The second set is for a less technical crowd:

  1. All kinds of conceptual things, they have names now that start with HTTP.
  2. I get important information back. I will get back some data in a standard format which is kind of useful data that somebody might like to know about that thing, about that event.
  3. I get back that information it's not just got somebody's height and weight and when they were born, it's got relationships. And when it has relationships, whenever it expresses a relationship then the other thing that it's related to is given one of those names that starts with HTTP.

It's a very eloquent talk, reminding me in places of David Gelernter's prophetic book Mirror Worlds.

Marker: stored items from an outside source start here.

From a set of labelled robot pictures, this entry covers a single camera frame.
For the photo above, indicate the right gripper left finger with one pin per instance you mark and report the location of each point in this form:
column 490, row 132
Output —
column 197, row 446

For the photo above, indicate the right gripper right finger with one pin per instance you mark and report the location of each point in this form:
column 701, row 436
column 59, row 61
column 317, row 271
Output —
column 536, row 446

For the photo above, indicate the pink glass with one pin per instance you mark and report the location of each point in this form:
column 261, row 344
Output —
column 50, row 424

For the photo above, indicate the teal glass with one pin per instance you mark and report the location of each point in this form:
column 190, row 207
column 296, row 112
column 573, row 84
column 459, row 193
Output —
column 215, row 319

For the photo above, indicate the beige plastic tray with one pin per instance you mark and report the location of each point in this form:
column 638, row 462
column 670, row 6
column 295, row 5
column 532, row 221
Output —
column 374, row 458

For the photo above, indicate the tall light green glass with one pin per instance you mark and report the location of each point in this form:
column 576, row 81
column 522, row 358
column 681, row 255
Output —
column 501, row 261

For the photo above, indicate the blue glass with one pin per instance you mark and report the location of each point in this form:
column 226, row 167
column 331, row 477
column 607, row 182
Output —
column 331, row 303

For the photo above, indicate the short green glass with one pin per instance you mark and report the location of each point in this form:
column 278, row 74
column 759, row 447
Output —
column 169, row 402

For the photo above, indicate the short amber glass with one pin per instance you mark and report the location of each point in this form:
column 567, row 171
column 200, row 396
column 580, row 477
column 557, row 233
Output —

What's remarkable about the Linked Data idea is that, as much as people tend to dismiss the whole semantic web vision, it really is making remarkable progress. The diagram above shows several interlinked websites with large and mutually compatible data sets.
  • DBPedia aims to extract linked data from Wikipedia and make it publicly available.
  • YAGO is a huge semantic knowledge base. Currently, YAGO knows more than 2 million entities (like persons, organizations, cities, etc.). It knows 20 million facts about these entities.
  • Lexvo.org brings information about languages, words, characters, and other human language-related entities to the Linked Data Web and Semantic Web.
  • The Calais web service is an API that accepts unstructured text (like news articles, blog postings, etc.), processes them using natural language processing and machine learning algorithms, and returns RDF-formatted entities, facts and events. It takes about 0.5 to 1.0 second depending on how big a document you send and the size of your pipe.
  • Freebase is an open repository of structured data of more than 12 million entities. An entity is a single person, place, or thing. Freebase connects entities together as a graph.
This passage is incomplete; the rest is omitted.